What is GDPR?
The European Union (EU) introduced its previous data protection standard 20 years ago through the Data Protection Directive 95/46/EC. Since the EU requires each member state to implement a directive into national law, Europe ended up with a patchwork of different privacy laws across different countries. In addition, increasing security breaches, rapid technological developments, and globalization over the last 20 years saw new challenges for the protection of personal data come to the forefront. In an effort to address this situation, the EU developed the GDPR, which is directly applicable as law across all member states.
GDPR—data security
The GDPR was built on established and widely accepted privacy principles to strengthen existing privacy and security requirements, including requirements for notice and consent, technical and operational security measures, and cross-border data flow mechanisms.
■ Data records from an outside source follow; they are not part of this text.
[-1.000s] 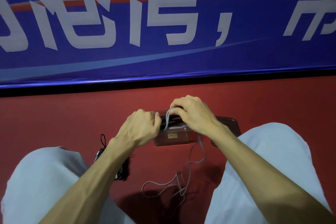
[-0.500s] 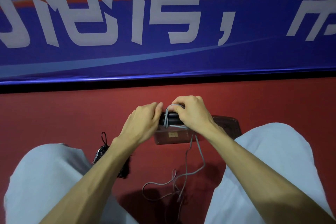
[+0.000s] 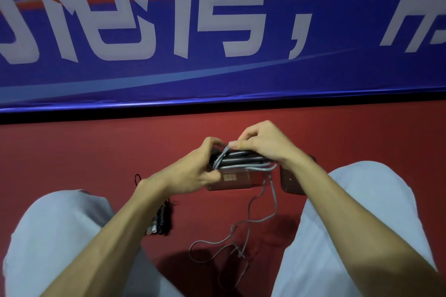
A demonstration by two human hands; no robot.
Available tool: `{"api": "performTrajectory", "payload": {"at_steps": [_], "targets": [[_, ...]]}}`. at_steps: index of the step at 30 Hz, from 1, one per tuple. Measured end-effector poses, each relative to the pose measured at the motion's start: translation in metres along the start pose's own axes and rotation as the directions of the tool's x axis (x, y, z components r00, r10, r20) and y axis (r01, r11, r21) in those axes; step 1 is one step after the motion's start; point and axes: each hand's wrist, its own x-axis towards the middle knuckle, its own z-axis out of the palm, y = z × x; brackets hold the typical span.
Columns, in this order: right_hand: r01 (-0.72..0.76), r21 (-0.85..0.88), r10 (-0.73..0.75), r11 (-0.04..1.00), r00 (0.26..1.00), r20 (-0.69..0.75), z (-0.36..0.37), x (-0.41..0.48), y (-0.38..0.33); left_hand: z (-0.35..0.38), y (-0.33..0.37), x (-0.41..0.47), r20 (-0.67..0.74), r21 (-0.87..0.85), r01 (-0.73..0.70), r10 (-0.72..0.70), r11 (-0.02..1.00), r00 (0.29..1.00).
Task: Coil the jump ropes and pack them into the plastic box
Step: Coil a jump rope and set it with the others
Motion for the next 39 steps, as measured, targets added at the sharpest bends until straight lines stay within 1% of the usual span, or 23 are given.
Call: {"api": "performTrajectory", "payload": {"at_steps": [2,3,4,6,7,8,9,10,12,14,16,18,20,22,24,26,27,30,31,33,35,36,39], "targets": [[-0.065,0.224,0.033,0.972,0.989,0.143,-0.010,-0.001,-0.001,-0.007,0.004,-0.006,0.020,-0.083,-0.025,0.026,0.996,0.999],[-0.127,0.344,0.054,0.930,0.975,0.214,-0.014,-0.001,-0.002,-0.012,0.006,-0.009,0.025,-0.134,-0.030,0.034,0.990,0.999],[-0.194,0.459,0.073,0.867,0.961,0.268,-0.016,-0.002,-0.004,-0.016,0.008,-0.011,0.017,-0.186,-0.033,0.037,0.982,0.999],[-0.285,0.663,0.082,0.693,0.944,0.320,-0.017,-0.003,-0.008,-0.021,0.009,-0.014,-0.041,-0.293,-0.037,0.026,0.955,0.999],[-0.295,0.741,0.063,0.603,0.944,0.325,-0.014,-0.003,-0.009,-0.022,0.009,-0.014,-0.089,-0.357,-0.034,0.002,0.933,0.996],[-0.291,0.785,0.035,0.547,0.945,0.326,-0.011,-0.002,-0.010,-0.022,0.009,-0.013,-0.144,-0.422,-0.027,-0.038,0.906,0.989],[-0.288,0.800,0.012,0.526,0.943,0.332,-0.007,-0.001,-0.010,-0.023,0.009,-0.012,-0.195,-0.485,-0.023,-0.082,0.874,0.977],[-0.289,0.793,-0.006,0.536,0.938,0.346,-0.004,0.000,-0.010,-0.023,0.009,-0.010,-0.234,-0.537,-0.023,-0.123,0.844,0.964],[-0.294,0.732,-0.029,0.615,0.919,0.394,-0.001,-0.001,-0.011,-0.021,0.009,-0.006,-0.288,-0.595,-0.027,-0.182,0.803,0.940],[-0.270,0.606,-0.060,0.748,0.882,0.467,0.000,-0.005,-0.013,-0.018,0.006,-0.001,-0.349,-0.617,-0.024,-0.246,0.787,0.904],[-0.238,0.488,-0.080,0.840,0.835,0.545,0.002,-0.009,-0.014,-0.016,0.002,0.005,-0.406,-0.612,-0.025,-0.287,0.790,0.867],[-0.194,0.390,-0.080,0.900,0.807,0.585,0.006,-0.013,-0.015,-0.012,0.000,0.009,-0.433,-0.572,-0.017,-0.285,0.820,0.855],[-0.128,0.242,-0.032,0.962,0.824,0.565,0.012,-0.014,-0.016,-0.009,-0.004,0.011,-0.432,-0.523,0.005,-0.270,0.852,0.861],[-0.049,0.029,0.029,0.998,0.873,0.487,0.015,-0.015,-0.013,-0.008,-0.010,0.012,-0.436,-0.467,0.038,-0.268,0.883,0.859],[0.077,-0.233,0.032,0.969,0.902,0.430,0.014,-0.017,-0.010,-0.008,-0.017,0.013,-0.451,-0.375,0.098,-0.274,0.922,0.849],[0.232,-0.448,-0.028,0.863,0.908,0.418,0.012,-0.019,-0.007,-0.008,-0.020,0.014,-0.448,-0.250,0.188,-0.285,0.950,0.847],[0.299,-0.502,-0.069,0.812,0.902,0.426,0.012,-0.020,-0.007,-0.008,-0.020,0.014,-0.446,-0.181,0.225,-0.284,0.957,0.849],[0.493,-0.524,-0.284,0.694,0.857,0.430,0.015,-0.021,-0.008,-0.010,-0.018,0.013,-0.413,-0.026,0.254,-0.241,0.967,0.878],[0.533,-0.533,-0.352,0.657,0.842,0.408,0.015,-0.022,-0.009,-0.012,-0.017,0.012,-0.357,0.002,0.241,-0.224,0.971,0.907],[0.573,-0.546,-0.457,0.611,0.819,0.347,0.012,-0.021,-0.009,-0.014,-0.013,0.008,-0.180,0.042,0.218,-0.208,0.975,0.961],[0.601,-0.538,-0.548,0.591,0.788,0.280,0.009,-0.020,-0.007,-0.014,-0.011,0.005,-0.012,0.043,0.202,-0.202,0.978,0.979],[0.604,-0.538,-0.581,0.588,0.778,0.239,0.008,-0.019,-0.006,-0.014,-0.010,0.003,0.046,0.019,0.200,-0.200,0.980,0.979],[0.541,-0.557,-0.571,0.630,0.809,0.140,0.010,-0.015,-0.001,-0.017,-0.006,0.000,0.123,-0.044,0.185,-0.179,0.982,0.976]]}}
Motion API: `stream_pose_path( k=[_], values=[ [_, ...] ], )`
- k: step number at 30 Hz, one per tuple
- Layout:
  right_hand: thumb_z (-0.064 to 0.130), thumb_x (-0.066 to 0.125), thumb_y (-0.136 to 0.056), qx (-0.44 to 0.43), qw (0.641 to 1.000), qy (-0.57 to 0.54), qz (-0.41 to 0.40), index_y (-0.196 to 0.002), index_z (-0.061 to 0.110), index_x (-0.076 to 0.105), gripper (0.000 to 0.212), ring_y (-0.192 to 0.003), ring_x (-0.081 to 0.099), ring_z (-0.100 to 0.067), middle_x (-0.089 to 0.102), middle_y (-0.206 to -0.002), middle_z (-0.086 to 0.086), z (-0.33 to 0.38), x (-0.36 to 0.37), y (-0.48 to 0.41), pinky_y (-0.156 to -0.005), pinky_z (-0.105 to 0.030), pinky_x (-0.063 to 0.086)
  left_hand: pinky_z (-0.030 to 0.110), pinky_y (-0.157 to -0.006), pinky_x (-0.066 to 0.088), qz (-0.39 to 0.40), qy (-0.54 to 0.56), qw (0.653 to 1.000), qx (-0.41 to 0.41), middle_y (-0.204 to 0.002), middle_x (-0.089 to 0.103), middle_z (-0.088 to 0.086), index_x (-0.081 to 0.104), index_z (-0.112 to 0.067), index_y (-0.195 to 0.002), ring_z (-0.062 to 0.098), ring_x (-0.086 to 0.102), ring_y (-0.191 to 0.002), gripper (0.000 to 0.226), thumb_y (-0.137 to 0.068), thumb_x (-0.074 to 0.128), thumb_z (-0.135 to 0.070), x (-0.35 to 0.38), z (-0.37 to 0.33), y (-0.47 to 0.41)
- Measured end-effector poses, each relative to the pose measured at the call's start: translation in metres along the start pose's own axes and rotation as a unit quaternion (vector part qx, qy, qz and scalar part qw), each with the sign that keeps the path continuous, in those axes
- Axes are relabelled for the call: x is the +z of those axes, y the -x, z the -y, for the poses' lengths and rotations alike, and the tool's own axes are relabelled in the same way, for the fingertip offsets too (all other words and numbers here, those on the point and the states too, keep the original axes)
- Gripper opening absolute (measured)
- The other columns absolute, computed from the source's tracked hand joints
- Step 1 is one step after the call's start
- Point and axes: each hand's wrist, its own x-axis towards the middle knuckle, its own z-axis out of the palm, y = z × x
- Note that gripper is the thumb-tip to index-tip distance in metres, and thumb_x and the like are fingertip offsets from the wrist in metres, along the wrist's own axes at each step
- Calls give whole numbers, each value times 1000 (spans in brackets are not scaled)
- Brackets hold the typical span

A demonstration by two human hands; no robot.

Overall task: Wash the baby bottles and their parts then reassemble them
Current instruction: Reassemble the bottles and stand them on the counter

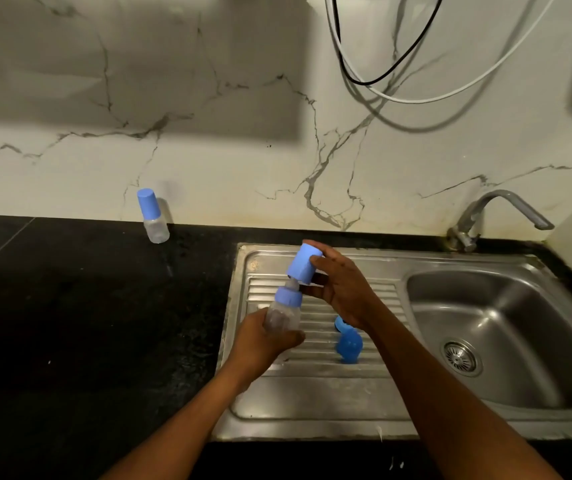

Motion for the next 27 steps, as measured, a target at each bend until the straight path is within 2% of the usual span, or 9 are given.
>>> stream_pose_path(
  k=[3,7,10,13,18,22,25,27],
  values=[
    [18,51,-103,0,999,39,35,-133,26,55,31,-110,69,-25,66,-123,-10,-2,6,4,-85,-39,59,42,-62,56,8,44,999,-5,-74,71,18,68,-15,-79,23,63,-61,39,-52,83,-39,-3,0,4],
    [19,52,-103,15,997,35,62,-128,31,58,28,-110,68,-25,67,-121,-8,-6,11,11,-92,-43,58,37,-57,56,6,95,995,-3,-71,71,16,72,-8,-86,25,66,-59,32,-61,86,-21,-3,1,13],
    [17,51,-103,26,997,22,73,-125,29,59,25,-106,69,-23,69,-116,-8,-7,12,13,-90,-41,59,30,-52,53,5,123,992,-10,-66,70,13,72,-3,-84,23,65,-55,17,-72,83,-2,0,-5,20],
    [20,52,-104,26,997,28,74,-127,26,56,25,-104,70,-25,68,-117,-11,-8,11,15,-84,-37,59,28,-47,50,-12,139,990,-14,-62,68,13,71,-1,-80,24,62,-52,11,-75,79,4,5,-9,24],
    [20,56,-102,-1,996,60,60,-128,23,54,27,-100,72,-22,68,-113,-10,-14,8,17,-81,-37,61,29,-46,46,-31,169,984,-50,-58,62,19,70,1,-69,27,57,-45,11,-66,80,-2,16,-18,30],
    [19,57,-101,-8,993,95,64,-132,17,51,31,-101,70,-23,65,-113,-9,-25,2,20,-82,-40,61,28,-47,42,-31,152,985,-82,-57,63,20,71,-1,-68,26,57,-44,6,-71,76,0,19,-17,34],
    [18,56,-102,-2,992,101,74,-128,24,52,28,-96,71,-18,66,-110,-6,-34,4,22,-77,-32,61,28,-48,42,-40,151,983,-95,-57,64,18,71,-4,-68,24,57,-43,8,-66,78,-5,21,-10,39],
    [19,56,-102,-13,989,115,87,-128,33,52,29,-99,70,-20,65,-114,-8,-38,9,20,-80,-35,61,29,-49,43,-49,160,982,-86,-59,65,19,72,-3,-71,26,57,-47,16,-59,78,-12,20,-2,39]
  ],
)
Security and protection of the customer data are shared responsibilities between the customer and Oracle. Likewise, privacy compliance is also a shared responsibility between Oracle and the customer.
This shared responsibility in the context of the GDPR is defined by three key actors:
- Data subject: An individual whose personal data is gathered and processed by the controller
- Controller: An entity that determines the purposes and means by which the data is processed
- Processor: An entity that only processes data at the controller’s command
Why GDPR matters to Oracle and our customers
Once it goes into effect, the GDPR will apply broadly to companies that:
- Are based both inside and outside the EU
- Collect and handle personal data from EU-based individuals
Personal data, also known as personal information or personally identifiable information in other parts of the world, is defined as any information relating to an individual that can be directly or indirectly identified, for example, by reference to identifiers such as:
- Names, identification numbers, and/or location data
- Online identifiers, or to one or more factors specific to the individual’s physical, physiological, genetic, mental, economic, cultural, or social identity
The world has changed for companies collecting and handling personal data in the EU, both offline and online (that is, involving ecommerce or online advertising activities), due to:
- New and strengthened rights for individuals
- Accountability requirements for companies
- Increased scrutiny by regulators.
Therefore, companies collecting and handling personal data in the EU will need to consider and manage their data handling practices and use cases more carefully than ever before.
What are the key requirements of GDPR?
The GDPR was built on established and widely accepted privacy principles, such as purpose limitation, lawfulness, transparency, integrity, and confidentiality. It strengthens existing privacy and security requirements, including requirements for notice and consent, technical and operational security measures, and cross-border data flow mechanisms.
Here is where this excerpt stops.